**Exercise goal:** All lines below are to be transcribed exactly.

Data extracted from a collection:
:::
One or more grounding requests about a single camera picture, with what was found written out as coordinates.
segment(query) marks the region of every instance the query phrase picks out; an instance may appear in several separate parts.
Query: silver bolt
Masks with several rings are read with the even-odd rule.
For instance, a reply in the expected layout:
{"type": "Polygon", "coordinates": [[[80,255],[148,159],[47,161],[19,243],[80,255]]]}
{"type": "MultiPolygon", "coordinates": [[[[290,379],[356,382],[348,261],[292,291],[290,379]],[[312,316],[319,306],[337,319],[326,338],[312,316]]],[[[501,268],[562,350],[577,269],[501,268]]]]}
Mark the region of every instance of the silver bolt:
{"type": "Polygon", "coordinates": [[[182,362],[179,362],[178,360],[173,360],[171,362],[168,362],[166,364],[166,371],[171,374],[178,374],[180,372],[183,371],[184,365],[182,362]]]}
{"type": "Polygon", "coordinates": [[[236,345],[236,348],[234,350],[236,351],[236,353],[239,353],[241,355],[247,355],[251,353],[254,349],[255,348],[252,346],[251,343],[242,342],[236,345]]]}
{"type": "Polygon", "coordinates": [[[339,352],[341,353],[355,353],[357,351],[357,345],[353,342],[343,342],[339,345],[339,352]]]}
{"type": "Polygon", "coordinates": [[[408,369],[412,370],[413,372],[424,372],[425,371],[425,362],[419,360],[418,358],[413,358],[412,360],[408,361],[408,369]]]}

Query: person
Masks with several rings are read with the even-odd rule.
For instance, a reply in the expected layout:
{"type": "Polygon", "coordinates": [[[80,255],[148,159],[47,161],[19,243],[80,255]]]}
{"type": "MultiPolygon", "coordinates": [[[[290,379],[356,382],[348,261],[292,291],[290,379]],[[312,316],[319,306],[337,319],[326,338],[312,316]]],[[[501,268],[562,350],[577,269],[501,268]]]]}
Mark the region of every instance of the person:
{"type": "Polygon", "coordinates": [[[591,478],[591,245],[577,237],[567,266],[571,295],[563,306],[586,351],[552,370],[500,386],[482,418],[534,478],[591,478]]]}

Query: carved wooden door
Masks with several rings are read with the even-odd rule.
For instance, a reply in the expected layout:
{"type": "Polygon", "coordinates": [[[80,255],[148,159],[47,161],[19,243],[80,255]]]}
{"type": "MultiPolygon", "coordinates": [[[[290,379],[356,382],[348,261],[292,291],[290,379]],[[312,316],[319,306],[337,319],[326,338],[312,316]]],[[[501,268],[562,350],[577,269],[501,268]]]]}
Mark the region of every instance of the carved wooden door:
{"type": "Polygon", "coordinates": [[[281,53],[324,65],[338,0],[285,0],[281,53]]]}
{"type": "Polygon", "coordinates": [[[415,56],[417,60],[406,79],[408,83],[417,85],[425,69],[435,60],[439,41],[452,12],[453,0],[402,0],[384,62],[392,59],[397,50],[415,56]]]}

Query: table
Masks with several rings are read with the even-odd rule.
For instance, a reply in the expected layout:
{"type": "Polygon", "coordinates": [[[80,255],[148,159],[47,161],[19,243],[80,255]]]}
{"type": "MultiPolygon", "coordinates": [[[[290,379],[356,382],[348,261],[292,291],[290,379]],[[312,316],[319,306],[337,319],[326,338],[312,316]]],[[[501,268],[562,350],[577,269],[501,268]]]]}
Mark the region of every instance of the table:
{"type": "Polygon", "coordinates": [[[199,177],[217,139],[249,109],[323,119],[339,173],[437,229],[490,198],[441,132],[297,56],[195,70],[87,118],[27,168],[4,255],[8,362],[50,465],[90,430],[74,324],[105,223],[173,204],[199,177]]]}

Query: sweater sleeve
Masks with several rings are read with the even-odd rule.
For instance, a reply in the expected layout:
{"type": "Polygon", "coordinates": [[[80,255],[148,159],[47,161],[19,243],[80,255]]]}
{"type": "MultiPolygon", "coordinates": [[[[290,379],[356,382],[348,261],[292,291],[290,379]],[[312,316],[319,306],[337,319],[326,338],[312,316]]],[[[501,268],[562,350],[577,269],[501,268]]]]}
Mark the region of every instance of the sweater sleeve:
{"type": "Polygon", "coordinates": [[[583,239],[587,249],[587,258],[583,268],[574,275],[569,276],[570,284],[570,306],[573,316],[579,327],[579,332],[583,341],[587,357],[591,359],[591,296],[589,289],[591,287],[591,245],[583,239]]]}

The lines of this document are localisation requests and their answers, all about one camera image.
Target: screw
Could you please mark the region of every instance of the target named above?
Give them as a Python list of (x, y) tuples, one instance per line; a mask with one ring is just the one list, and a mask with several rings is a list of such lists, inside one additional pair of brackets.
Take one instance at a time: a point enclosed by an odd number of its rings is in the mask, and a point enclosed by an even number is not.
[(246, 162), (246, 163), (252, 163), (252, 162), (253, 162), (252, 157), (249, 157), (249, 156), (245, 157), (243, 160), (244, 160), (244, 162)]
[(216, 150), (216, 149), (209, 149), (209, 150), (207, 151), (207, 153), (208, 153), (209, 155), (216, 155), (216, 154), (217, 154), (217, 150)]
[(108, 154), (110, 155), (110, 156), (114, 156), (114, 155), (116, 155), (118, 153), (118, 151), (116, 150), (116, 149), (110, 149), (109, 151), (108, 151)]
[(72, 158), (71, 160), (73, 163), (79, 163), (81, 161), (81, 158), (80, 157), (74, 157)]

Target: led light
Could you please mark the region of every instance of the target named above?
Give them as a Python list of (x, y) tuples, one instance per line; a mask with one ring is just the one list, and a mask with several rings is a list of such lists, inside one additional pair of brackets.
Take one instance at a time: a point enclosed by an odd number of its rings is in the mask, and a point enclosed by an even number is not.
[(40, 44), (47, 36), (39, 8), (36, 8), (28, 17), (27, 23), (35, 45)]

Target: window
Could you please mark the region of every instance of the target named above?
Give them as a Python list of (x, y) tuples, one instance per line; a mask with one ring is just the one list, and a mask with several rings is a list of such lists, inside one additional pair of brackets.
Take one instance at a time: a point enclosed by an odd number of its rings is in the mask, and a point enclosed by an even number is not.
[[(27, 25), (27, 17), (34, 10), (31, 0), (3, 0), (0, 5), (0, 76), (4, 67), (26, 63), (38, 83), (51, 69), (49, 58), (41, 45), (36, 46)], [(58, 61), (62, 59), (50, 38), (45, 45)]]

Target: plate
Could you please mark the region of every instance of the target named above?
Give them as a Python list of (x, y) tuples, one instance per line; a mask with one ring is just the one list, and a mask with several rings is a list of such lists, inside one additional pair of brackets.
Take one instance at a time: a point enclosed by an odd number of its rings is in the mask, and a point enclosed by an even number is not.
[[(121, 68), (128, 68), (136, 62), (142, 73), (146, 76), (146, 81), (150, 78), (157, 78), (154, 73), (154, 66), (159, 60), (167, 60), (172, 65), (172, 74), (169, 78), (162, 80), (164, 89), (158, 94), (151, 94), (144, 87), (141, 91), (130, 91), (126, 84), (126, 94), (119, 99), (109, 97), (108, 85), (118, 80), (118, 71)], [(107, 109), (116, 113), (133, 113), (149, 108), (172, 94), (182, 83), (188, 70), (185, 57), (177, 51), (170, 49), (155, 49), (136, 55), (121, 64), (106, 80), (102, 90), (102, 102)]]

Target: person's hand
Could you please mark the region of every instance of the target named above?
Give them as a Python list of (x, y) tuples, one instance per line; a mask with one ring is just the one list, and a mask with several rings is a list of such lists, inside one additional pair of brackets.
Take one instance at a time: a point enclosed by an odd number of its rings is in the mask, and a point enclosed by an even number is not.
:::
**Answer for the task:**
One or more grounding requests about a single camera picture, with what was found written out as coordinates.
segment(query) marks the region of every instance the query phrase picks out; an instance may appear in several separate parts.
Query: silver bolt
Masks with several rings are read with the even-odd rule.
For instance, a reply in the expected layout:
{"type": "Polygon", "coordinates": [[[80,255],[148,159],[47,161],[19,243],[80,255]]]}
{"type": "MultiPolygon", "coordinates": [[[[290,379],[356,382],[348,261],[292,291],[290,379]],[[312,316],[319,306],[337,319],[326,338],[312,316]]],[[[501,268],[562,350],[577,269],[501,268]]]]}
Mark the region of every instance of the silver bolt:
{"type": "Polygon", "coordinates": [[[182,362],[179,362],[178,360],[173,360],[171,362],[168,362],[166,364],[166,371],[171,374],[178,374],[180,372],[183,371],[184,365],[182,362]]]}
{"type": "Polygon", "coordinates": [[[236,345],[236,348],[234,350],[236,351],[236,353],[239,353],[241,355],[247,355],[251,353],[254,349],[255,348],[252,346],[251,343],[242,342],[236,345]]]}
{"type": "Polygon", "coordinates": [[[339,352],[341,353],[355,353],[357,351],[357,345],[353,342],[343,342],[339,345],[339,352]]]}
{"type": "Polygon", "coordinates": [[[408,369],[412,370],[413,372],[424,372],[425,371],[425,362],[419,360],[418,358],[413,358],[412,360],[408,361],[408,369]]]}

Query: person
Masks with several rings are read with the even-odd rule.
For instance, a reply in the expected layout:
{"type": "Polygon", "coordinates": [[[80,255],[148,159],[47,161],[19,243],[80,255]]]}
{"type": "MultiPolygon", "coordinates": [[[[290,379],[356,382],[348,261],[292,291],[290,379]],[[312,316],[319,306],[337,319],[326,338],[312,316]]],[[[501,268],[562,350],[577,269],[501,268]]]]}
Mark the region of every instance of the person:
{"type": "Polygon", "coordinates": [[[591,478],[591,245],[577,237],[567,266],[571,295],[563,306],[586,351],[552,370],[500,386],[482,418],[534,478],[591,478]]]}

Query: carved wooden door
Masks with several rings are read with the even-odd rule.
For instance, a reply in the expected layout:
{"type": "Polygon", "coordinates": [[[80,255],[148,159],[47,161],[19,243],[80,255]]]}
{"type": "MultiPolygon", "coordinates": [[[[290,379],[356,382],[348,261],[292,291],[290,379]],[[312,316],[319,306],[337,319],[326,338],[312,316]]],[[[501,268],[562,350],[577,269],[501,268]]]]}
Mark the region of every instance of the carved wooden door:
{"type": "Polygon", "coordinates": [[[281,53],[324,65],[338,0],[285,0],[281,53]]]}
{"type": "Polygon", "coordinates": [[[415,56],[417,60],[406,79],[408,83],[417,85],[425,69],[435,60],[439,41],[452,12],[453,0],[402,0],[384,62],[392,59],[397,50],[415,56]]]}

Query: table
Masks with several rings are read with the even-odd rule.
For instance, a reply in the expected layout:
{"type": "Polygon", "coordinates": [[[80,255],[148,159],[47,161],[19,243],[80,255]]]}
{"type": "MultiPolygon", "coordinates": [[[[290,379],[356,382],[348,261],[292,291],[290,379]],[[312,316],[319,306],[337,319],[326,338],[312,316]]],[[[501,268],[562,350],[577,269],[501,268]]]]}
Mark the region of every instance of the table:
{"type": "Polygon", "coordinates": [[[199,177],[217,139],[249,109],[323,119],[339,173],[437,229],[490,198],[441,132],[297,56],[195,70],[87,118],[27,168],[4,255],[8,362],[50,465],[90,430],[74,324],[105,223],[173,204],[199,177]]]}

Query: sweater sleeve
Masks with several rings are read with the even-odd rule.
For instance, a reply in the expected layout:
{"type": "Polygon", "coordinates": [[[80,255],[148,159],[47,161],[19,243],[80,255]]]}
{"type": "MultiPolygon", "coordinates": [[[[290,379],[356,382],[348,261],[292,291],[290,379]],[[312,316],[319,306],[337,319],[326,338],[312,316]]],[[[501,268],[562,350],[577,269],[501,268]]]]}
Mark the region of every instance of the sweater sleeve:
{"type": "Polygon", "coordinates": [[[583,239],[587,249],[587,258],[583,268],[574,275],[569,276],[570,284],[570,306],[573,316],[579,327],[579,332],[583,341],[587,357],[591,359],[591,296],[589,289],[591,287],[591,245],[583,239]]]}

The lines of this document are localisation requests and their answers, all about one camera image.
Target: screw
Could you please mark the region of every instance of the target named above?
Give them as a Python list of (x, y) tuples, one instance per line; a mask with one ring is just the one list, and a mask with several rings is a list of such lists, inside one additional pair of brackets.
Take one instance at a time: a point enclosed by an odd number of its rings is in the mask, and a point enclosed by an even number is not.
[(246, 162), (246, 163), (252, 163), (252, 162), (253, 162), (252, 157), (249, 157), (249, 156), (245, 157), (243, 160), (244, 160), (244, 162)]
[(216, 150), (216, 149), (209, 149), (209, 150), (207, 151), (207, 153), (208, 153), (209, 155), (216, 155), (216, 154), (217, 154), (217, 150)]
[(108, 154), (110, 155), (110, 156), (114, 156), (114, 155), (116, 155), (118, 153), (118, 151), (116, 150), (116, 149), (110, 149), (109, 151), (108, 151)]
[(72, 158), (71, 160), (73, 163), (79, 163), (81, 161), (81, 158), (80, 157), (74, 157)]

Target: led light
Could you please mark the region of every instance of the target named above?
Give them as a Python list of (x, y) tuples, one instance per line; a mask with one ring is just the one list, and a mask with several rings is a list of such lists, inside one additional pair of brackets.
Take one instance at a time: a point enclosed by an odd number of its rings is in the mask, and a point enclosed by an even number is not.
[(40, 44), (47, 36), (39, 8), (36, 8), (28, 17), (27, 23), (35, 45)]

Target: window
Could you please mark the region of every instance of the target named above?
Give them as a Python list of (x, y) tuples, one instance per line; a mask with one ring is just the one list, and a mask with several rings is a list of such lists, inside one additional pair of brackets.
Take one instance at a time: a point enclosed by an odd number of its rings is in the mask, and a point enclosed by an even number is not.
[[(27, 25), (27, 17), (34, 10), (31, 0), (3, 0), (0, 5), (0, 76), (4, 67), (26, 63), (38, 83), (51, 69), (49, 58), (41, 45), (36, 46)], [(58, 61), (62, 59), (50, 38), (45, 45)]]

Target: plate
Could you please mark the region of every instance of the target named above?
Give them as a Python list of (x, y) tuples, one instance per line; a mask with one ring is just the one list, and a mask with several rings is a list of such lists, inside one additional pair of brackets.
Take one instance at a time: a point enclosed by an odd number of its rings is in the mask, and a point enclosed by an even number is not.
[[(121, 68), (128, 68), (136, 62), (142, 73), (146, 76), (146, 81), (150, 78), (157, 78), (154, 73), (154, 66), (159, 60), (167, 60), (172, 65), (172, 74), (169, 78), (162, 80), (164, 89), (158, 94), (151, 94), (144, 87), (141, 91), (130, 91), (126, 84), (126, 94), (119, 99), (109, 97), (108, 85), (118, 80), (118, 71)], [(107, 109), (116, 113), (133, 113), (149, 108), (172, 94), (182, 83), (188, 70), (185, 57), (177, 51), (170, 49), (155, 49), (136, 55), (121, 64), (106, 80), (102, 90), (102, 102)]]

Target: person's hand
Could you please mark the region of every instance of the target named above?
Give them as a Python list of (x, y) tuples, one instance per line; a mask with one ring is just the one list, and a mask with several rings is a list of such lists, inside one additional pair of brackets.
Take one instance at a time: a point enclosed by an odd number of its rings is in the mask, and a point enclosed by an even number is not.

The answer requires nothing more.